Washington State Position Previews - Special Teams

PULLMAN, WA - SEPTEMBER 22: Teondray Caldwell #34 of the Washington State Cougars makes a 56 yard return during the 4th quarter against the Colorado Buffaloes at Martin Stadium on September 22, 2012 in Pullman, Washington. - William Mancebo

Each week, we take a look at the various fronts of Washington's upcoming opponent. Today, we look at the special teams of the Washington State Cougars.

Wazzu's offense and defense are missing their best players in Marquess Wilson and Travis Long, respectively. Might it fall on Washington State's special teams players like kick returner Teondray Caldwell, pictured above, to provide a spark that could win them the Apple Cup for the first time since 2008?

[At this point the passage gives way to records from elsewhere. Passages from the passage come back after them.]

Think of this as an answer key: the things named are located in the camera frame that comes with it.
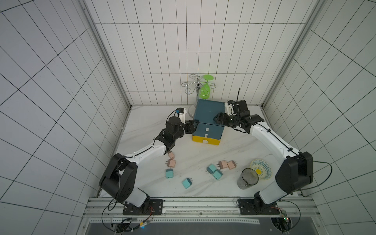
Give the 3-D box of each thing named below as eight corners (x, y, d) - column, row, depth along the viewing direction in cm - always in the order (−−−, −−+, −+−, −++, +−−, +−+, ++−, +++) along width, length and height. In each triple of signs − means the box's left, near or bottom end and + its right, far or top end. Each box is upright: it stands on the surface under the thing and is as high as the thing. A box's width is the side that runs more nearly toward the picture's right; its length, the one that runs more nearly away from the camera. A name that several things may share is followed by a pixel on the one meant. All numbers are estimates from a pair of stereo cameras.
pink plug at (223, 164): (218, 169, 87) (218, 168, 86) (216, 163, 90) (216, 161, 88) (227, 167, 88) (228, 166, 86) (225, 161, 91) (226, 160, 89)
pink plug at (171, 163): (165, 168, 88) (164, 166, 86) (166, 160, 91) (165, 159, 89) (175, 168, 88) (175, 166, 86) (176, 160, 91) (175, 159, 89)
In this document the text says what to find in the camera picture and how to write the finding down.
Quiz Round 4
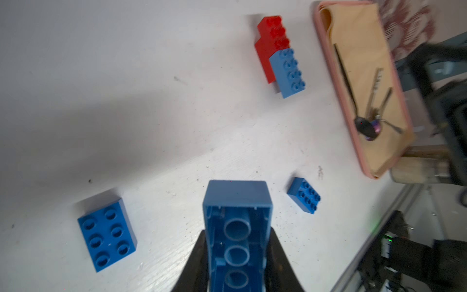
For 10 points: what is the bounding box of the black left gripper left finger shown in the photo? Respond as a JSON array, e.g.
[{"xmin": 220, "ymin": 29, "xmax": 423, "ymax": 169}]
[{"xmin": 172, "ymin": 230, "xmax": 209, "ymax": 292}]

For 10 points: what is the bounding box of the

Place Kicking: Andrew Furney is a pedestrian 11 for 17 on field goals this year, but he's better than those numbers indicate, as his kick protection has been less than adequate -- two of his six "misses," for example, were blocks by UCLA. When he's had time to actually get the ball into the air, he's been reliable, having hit two 40-plus yard attempts against BYU and a 60-yard shot at Martin Stadium against Eastern Washington, the latter being the longest ever made in Pullman as well as tying the second-longest field goal in conference history. If and when the Cougars make it into the black zone, he can usually be relied upon as someone with the ability to tack on three points.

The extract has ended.